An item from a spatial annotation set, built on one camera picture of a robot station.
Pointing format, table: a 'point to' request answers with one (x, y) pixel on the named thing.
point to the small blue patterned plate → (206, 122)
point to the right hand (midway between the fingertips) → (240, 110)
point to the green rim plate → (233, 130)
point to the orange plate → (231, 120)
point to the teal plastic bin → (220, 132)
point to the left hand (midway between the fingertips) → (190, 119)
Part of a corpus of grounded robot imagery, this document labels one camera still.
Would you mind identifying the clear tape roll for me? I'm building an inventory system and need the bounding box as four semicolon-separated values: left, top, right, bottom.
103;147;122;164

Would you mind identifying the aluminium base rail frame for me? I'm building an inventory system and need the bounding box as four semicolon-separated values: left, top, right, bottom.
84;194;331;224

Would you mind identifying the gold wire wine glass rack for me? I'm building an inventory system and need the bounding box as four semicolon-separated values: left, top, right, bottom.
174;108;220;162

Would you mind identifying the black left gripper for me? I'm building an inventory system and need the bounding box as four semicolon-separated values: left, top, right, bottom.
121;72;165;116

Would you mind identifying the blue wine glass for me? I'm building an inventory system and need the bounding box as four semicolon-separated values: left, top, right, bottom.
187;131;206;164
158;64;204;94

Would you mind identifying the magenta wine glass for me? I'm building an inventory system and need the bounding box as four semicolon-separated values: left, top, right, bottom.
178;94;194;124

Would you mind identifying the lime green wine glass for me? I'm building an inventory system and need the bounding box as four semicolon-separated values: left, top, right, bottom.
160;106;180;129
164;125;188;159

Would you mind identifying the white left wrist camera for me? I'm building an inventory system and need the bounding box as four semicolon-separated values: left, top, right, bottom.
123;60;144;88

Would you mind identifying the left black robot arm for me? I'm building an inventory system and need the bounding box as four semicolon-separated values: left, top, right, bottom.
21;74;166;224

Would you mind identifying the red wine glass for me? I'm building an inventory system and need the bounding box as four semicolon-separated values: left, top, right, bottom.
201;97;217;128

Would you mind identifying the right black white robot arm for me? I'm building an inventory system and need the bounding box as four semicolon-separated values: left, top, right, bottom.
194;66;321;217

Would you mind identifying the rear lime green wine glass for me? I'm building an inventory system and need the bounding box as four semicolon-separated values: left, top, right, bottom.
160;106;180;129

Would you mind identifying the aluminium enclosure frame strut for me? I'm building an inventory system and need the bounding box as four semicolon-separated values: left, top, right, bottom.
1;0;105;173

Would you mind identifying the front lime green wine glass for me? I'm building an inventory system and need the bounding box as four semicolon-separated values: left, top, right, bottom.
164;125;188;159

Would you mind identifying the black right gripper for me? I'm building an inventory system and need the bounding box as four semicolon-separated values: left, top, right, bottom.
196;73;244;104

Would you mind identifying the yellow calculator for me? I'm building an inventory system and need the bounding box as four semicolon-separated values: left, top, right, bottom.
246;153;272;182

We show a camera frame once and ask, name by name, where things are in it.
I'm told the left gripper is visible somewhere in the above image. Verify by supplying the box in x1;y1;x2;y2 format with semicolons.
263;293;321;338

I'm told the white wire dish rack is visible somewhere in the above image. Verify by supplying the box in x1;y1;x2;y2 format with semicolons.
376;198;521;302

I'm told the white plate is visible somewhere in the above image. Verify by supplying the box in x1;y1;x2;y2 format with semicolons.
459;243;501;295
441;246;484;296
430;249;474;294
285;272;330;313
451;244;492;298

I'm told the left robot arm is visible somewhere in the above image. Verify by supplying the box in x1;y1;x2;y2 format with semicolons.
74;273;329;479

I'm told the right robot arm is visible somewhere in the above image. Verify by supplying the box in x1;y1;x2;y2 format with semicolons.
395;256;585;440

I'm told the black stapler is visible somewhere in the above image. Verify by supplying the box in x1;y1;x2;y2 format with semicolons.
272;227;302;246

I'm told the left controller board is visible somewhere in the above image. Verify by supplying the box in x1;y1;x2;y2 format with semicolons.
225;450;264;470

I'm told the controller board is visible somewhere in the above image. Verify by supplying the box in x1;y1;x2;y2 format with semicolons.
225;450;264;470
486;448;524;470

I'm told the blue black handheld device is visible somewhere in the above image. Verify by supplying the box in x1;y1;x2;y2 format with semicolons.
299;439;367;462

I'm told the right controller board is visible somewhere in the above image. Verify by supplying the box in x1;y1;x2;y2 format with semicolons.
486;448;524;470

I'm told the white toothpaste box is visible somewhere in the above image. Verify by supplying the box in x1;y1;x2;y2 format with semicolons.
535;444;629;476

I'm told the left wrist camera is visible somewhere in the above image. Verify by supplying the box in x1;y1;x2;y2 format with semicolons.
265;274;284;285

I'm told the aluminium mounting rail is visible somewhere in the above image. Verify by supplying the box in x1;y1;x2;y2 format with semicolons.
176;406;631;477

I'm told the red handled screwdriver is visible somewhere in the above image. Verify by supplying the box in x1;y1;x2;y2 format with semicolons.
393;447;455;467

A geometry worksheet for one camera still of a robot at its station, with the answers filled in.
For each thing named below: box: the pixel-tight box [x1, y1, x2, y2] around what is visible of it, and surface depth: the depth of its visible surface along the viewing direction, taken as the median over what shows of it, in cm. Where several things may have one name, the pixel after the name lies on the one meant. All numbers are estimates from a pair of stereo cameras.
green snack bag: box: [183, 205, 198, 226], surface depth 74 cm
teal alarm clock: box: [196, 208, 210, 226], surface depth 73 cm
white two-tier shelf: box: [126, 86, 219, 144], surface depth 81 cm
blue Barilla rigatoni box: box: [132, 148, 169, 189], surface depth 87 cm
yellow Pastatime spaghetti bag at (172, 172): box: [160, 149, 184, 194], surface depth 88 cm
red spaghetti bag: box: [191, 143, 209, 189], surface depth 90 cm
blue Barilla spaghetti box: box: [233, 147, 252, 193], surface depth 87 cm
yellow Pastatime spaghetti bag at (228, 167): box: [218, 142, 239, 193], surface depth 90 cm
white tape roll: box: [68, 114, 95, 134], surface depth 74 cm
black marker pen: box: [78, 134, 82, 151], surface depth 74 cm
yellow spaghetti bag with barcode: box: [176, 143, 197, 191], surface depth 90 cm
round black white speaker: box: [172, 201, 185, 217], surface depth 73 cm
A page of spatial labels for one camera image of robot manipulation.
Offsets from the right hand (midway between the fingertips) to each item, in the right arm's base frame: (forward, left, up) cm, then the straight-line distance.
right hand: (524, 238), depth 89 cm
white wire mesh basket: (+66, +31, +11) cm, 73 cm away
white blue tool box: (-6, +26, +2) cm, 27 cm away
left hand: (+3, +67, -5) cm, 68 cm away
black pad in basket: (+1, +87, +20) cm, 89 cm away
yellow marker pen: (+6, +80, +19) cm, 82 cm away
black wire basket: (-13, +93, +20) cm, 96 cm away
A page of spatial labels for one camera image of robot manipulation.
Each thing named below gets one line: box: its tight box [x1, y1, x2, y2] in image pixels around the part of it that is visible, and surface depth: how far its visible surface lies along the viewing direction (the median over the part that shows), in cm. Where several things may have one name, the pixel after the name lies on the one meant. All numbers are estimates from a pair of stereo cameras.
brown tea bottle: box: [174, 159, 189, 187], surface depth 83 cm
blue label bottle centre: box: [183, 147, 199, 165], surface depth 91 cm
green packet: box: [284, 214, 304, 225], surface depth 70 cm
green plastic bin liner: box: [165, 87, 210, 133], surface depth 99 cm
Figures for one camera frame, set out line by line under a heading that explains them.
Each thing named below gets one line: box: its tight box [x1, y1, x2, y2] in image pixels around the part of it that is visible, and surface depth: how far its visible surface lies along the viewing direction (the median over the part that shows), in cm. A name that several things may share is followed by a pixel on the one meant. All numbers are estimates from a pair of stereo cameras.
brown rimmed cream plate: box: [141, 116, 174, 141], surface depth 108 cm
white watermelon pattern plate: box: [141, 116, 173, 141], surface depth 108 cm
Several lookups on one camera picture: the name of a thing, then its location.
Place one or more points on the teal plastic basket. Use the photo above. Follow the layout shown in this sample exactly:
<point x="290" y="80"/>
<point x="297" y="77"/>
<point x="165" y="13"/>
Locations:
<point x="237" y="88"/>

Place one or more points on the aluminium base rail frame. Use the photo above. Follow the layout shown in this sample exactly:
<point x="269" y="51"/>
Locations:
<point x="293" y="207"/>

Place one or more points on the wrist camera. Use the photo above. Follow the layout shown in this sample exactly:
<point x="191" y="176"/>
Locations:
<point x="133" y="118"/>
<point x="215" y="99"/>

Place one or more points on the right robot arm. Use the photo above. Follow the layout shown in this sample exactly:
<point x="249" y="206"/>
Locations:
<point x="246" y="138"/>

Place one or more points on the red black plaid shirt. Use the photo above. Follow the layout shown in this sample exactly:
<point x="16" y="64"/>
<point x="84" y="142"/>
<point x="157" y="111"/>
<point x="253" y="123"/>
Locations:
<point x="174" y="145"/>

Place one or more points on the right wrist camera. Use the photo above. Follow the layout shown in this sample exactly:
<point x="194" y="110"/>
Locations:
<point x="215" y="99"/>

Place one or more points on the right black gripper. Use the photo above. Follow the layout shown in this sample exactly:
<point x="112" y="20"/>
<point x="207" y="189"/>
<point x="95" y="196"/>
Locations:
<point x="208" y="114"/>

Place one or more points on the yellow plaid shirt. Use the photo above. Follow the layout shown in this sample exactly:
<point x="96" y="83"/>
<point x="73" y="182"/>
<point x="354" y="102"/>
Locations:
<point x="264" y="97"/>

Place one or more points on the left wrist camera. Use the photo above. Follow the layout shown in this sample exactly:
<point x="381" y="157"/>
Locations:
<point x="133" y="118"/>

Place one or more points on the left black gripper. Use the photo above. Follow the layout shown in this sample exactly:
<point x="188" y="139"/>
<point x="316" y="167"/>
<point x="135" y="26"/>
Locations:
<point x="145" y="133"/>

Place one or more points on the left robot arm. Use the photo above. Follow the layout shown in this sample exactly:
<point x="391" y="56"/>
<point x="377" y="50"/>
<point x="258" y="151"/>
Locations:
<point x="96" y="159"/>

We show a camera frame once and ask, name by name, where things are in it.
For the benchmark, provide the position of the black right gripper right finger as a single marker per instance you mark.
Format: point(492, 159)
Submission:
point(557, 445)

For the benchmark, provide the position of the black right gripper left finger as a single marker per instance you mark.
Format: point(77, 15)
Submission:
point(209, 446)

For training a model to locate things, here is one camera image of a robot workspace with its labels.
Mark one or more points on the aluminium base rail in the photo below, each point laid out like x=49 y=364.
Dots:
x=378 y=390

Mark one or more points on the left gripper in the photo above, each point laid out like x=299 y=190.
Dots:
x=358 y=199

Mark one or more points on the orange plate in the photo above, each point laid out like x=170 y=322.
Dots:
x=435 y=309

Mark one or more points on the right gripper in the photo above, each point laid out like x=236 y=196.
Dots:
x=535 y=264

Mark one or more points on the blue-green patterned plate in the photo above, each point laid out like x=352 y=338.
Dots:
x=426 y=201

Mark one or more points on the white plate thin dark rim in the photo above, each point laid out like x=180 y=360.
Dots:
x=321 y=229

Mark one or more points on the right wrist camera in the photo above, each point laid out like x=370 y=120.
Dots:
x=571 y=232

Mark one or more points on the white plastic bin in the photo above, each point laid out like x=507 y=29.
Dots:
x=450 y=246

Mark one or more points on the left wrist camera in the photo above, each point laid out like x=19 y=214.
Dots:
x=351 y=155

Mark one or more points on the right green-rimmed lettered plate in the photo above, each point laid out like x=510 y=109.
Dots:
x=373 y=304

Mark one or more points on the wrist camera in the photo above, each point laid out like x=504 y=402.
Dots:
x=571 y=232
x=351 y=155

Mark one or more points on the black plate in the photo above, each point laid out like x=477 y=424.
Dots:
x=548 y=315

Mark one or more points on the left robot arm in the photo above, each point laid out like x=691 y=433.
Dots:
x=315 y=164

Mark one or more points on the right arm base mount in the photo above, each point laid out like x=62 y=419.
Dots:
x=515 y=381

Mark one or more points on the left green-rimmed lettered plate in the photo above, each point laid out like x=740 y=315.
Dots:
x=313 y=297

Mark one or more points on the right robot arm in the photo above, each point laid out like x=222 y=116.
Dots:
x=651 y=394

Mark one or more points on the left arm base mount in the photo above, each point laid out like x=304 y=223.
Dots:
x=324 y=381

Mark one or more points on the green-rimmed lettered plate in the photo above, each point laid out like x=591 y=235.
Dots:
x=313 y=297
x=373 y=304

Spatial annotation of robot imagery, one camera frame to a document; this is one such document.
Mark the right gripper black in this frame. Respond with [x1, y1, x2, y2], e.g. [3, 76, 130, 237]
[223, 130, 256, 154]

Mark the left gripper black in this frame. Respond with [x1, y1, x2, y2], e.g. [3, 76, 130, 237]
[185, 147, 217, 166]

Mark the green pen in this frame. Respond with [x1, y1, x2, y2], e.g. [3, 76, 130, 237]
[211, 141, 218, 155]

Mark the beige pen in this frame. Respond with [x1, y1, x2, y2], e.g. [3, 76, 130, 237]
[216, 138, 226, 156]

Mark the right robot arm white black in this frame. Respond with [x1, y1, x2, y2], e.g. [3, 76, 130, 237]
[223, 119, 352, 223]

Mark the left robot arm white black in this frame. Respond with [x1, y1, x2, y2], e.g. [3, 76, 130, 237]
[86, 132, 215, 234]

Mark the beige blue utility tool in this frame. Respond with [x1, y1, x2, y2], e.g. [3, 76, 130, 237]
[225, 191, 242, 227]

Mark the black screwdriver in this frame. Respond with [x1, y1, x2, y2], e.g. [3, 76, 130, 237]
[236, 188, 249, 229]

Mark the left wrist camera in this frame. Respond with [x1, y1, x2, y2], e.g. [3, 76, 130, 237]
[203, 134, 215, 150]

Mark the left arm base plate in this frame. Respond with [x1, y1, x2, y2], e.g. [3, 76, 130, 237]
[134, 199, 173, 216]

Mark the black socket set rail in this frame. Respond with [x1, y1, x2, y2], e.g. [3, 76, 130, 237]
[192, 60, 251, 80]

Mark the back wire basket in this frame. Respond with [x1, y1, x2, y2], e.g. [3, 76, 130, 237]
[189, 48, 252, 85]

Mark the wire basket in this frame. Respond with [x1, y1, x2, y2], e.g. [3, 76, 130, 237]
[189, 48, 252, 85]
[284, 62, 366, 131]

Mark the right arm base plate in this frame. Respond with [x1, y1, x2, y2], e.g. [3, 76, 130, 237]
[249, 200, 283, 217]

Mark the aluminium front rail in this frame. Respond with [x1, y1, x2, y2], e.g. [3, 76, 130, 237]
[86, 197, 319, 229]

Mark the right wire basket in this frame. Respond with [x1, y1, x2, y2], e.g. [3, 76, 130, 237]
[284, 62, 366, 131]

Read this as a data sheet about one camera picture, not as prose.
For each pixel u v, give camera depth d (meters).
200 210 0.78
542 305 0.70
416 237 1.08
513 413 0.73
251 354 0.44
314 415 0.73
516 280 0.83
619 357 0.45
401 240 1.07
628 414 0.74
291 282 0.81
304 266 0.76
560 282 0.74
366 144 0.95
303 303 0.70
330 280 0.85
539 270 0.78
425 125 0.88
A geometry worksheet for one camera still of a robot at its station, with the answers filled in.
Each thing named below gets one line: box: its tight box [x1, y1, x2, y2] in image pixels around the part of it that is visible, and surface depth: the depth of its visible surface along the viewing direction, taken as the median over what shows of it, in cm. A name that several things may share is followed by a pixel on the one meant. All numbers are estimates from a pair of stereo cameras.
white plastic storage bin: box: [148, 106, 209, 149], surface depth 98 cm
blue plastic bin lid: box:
= = =
TASK BRIEF: The answer must consist of every line from the data that holds the string "brown".

THE ANSWER:
brown tea bottle: box: [174, 159, 189, 187], surface depth 83 cm
brown rimmed cream plate: box: [141, 116, 174, 141], surface depth 108 cm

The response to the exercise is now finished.